Bloomreach, the platform fueling limitless e-commerce personalization, today announced the successful completion of its System and Organization Controls 2 Type II audit (SOC 2 Type II) for 2024. This recertification verifies internal security controls and validates their effectiveness over a one-year period. As a part of Bloomreach’s commitment to ensuring the company delivers the highest standard of security for its customers, the company renewed the accreditation covering its trust service principles: Security, Availability, and Confidentiality.

Passing the audit means Bloomreach has met the rigorous standards set by the American Institute of Certified Public Accountants (AICPA), and confirms that customer data is being properly managed, controlled, and secured.

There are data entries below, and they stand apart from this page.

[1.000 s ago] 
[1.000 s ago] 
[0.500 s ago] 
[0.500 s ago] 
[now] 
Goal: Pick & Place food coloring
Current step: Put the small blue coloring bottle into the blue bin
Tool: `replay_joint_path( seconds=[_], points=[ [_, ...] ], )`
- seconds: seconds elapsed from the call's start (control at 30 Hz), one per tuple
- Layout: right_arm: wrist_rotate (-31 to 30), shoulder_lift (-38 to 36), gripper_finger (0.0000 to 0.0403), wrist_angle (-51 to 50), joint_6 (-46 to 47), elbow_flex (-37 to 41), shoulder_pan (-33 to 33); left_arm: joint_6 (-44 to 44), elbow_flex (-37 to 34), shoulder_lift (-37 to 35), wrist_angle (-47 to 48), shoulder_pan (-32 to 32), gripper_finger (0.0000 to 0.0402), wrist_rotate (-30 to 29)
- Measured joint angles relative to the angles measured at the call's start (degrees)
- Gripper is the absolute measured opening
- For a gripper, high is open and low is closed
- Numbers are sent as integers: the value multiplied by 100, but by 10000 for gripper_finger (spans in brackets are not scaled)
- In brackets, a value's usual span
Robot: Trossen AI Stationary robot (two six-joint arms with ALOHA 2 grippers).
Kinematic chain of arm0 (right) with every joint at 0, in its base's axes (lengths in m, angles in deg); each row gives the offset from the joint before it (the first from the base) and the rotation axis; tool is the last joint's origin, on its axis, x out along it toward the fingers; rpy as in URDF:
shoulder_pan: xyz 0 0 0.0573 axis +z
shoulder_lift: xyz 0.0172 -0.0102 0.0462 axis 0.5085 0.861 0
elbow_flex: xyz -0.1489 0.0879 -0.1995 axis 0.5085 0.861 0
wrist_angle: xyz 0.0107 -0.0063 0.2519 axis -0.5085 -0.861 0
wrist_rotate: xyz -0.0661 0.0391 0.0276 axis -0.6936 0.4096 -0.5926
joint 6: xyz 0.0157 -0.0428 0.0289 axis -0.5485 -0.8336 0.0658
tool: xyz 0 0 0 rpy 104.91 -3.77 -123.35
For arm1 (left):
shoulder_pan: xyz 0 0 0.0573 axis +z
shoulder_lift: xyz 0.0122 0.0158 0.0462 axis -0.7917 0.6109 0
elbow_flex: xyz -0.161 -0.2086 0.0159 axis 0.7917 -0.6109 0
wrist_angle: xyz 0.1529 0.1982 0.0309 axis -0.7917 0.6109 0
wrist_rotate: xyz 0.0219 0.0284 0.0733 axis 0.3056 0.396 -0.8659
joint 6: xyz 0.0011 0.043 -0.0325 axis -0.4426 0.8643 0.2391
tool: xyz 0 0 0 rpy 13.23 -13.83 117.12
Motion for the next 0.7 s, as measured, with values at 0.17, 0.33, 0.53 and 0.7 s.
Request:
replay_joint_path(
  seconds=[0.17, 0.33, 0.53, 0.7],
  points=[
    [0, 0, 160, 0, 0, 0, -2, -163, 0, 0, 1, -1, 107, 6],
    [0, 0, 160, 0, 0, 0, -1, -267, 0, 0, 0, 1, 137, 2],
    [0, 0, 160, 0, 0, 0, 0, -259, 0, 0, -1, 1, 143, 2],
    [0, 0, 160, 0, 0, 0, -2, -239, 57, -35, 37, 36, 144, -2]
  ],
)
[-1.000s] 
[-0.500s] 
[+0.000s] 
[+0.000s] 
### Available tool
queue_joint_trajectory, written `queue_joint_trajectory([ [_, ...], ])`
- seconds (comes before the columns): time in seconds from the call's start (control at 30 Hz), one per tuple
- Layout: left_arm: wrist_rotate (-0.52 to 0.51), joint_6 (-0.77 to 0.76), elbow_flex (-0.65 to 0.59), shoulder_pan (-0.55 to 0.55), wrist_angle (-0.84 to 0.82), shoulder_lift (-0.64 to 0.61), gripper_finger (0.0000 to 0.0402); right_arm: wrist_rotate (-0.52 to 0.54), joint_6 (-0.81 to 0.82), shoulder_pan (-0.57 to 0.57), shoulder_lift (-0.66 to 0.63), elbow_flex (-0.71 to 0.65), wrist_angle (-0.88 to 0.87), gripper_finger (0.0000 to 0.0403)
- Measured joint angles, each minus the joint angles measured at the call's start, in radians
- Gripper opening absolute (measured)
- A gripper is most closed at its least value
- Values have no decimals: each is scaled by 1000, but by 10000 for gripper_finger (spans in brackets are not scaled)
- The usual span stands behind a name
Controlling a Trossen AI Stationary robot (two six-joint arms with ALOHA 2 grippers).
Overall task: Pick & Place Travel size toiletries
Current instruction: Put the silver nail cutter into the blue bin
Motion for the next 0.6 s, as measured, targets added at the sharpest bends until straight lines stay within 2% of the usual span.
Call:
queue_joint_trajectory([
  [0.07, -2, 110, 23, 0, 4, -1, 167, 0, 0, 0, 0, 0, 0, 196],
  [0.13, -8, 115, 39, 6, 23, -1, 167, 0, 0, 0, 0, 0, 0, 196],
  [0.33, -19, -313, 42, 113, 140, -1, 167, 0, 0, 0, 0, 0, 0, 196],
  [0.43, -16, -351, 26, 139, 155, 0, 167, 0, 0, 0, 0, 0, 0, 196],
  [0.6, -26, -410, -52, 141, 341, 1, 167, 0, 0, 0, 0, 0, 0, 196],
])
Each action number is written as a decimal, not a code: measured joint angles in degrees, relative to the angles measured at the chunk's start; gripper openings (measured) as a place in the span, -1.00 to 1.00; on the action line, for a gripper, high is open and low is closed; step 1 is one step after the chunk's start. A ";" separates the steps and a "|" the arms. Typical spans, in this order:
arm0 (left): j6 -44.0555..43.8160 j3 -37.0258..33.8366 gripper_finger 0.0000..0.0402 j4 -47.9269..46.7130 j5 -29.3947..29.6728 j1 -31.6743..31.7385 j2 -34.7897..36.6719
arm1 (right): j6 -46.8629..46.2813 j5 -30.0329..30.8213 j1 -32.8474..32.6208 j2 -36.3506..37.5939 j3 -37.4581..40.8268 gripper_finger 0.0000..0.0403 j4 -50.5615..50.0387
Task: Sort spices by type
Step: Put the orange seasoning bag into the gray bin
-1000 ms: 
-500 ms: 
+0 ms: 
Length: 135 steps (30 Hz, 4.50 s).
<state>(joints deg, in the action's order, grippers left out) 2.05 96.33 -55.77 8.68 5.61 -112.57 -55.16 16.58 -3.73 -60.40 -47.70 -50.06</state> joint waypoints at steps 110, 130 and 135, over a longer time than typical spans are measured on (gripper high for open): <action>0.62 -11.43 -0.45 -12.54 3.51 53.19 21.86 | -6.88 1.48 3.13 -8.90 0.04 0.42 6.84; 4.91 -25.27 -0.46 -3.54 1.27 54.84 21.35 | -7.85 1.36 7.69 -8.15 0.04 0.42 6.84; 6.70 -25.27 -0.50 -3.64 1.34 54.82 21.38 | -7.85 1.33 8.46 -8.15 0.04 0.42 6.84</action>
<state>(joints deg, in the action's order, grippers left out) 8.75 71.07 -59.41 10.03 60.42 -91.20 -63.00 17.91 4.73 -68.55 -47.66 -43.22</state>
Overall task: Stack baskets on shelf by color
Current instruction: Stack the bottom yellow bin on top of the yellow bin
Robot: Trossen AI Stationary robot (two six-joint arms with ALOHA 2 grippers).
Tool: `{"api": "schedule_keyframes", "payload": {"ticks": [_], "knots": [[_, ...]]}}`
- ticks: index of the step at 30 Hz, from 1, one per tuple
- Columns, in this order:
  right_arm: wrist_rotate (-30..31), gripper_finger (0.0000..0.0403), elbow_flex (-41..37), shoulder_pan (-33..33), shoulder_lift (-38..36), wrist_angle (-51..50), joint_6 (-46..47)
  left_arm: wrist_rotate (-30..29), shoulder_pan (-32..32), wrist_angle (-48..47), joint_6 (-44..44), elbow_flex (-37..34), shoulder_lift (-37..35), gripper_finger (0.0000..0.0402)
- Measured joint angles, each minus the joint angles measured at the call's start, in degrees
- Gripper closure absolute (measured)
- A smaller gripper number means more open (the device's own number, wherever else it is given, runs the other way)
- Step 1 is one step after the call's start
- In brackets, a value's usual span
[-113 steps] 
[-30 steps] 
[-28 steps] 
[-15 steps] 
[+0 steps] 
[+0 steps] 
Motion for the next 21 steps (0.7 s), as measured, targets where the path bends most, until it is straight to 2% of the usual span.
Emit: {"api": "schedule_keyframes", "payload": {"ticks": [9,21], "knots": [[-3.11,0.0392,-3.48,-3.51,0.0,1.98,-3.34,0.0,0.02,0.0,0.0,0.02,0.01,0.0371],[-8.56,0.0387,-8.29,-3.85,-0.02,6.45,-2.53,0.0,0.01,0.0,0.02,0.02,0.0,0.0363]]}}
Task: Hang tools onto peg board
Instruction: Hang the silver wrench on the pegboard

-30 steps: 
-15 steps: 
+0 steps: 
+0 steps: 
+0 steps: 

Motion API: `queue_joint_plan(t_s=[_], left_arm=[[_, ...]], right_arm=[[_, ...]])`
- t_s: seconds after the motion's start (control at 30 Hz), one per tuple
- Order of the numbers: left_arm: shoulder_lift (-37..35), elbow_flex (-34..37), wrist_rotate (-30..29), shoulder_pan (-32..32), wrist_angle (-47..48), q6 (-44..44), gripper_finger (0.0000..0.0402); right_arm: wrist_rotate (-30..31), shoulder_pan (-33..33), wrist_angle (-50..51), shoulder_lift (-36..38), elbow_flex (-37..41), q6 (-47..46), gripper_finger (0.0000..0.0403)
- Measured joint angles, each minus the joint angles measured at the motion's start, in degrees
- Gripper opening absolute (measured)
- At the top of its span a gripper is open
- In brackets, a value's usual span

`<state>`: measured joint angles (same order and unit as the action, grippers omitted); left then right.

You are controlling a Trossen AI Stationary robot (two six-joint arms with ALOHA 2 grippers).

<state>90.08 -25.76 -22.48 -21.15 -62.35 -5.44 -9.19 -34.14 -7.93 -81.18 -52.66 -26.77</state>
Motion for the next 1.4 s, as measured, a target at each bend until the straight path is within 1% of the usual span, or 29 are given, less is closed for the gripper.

The extensive company-wide surveillance audit included a review of the company’s quality management systems and documentation, information security posture and controls, operations, governance, risk, and compliance activities.

In addition to our SOC 2 Type II attestation, Bloomreach maintains several ISO Certifications including:

• ISO 27001:2013 Information Security Management Systems
• ISO 27017:2015 Information Security Controls applicable to the use of cloud services (ISO 27002)
• ISO 27018:2015 Protection of PII in Public Clouds acting as a PII Processor
• ISO 22301:2019 Business Continuity Management Processes
• GDPR Certification

"At Bloomreach, we prioritize our customers' protection and success through our adherence to SOC 2 Type II compliance and ISO accreditation," stated Aviv Raff, Chief Information Security Officer at Bloomreach. "This renewal underscores our unwavering commitment to maintaining the rigorous standards we've established, ensuring ongoing support for our customers' evolving needs."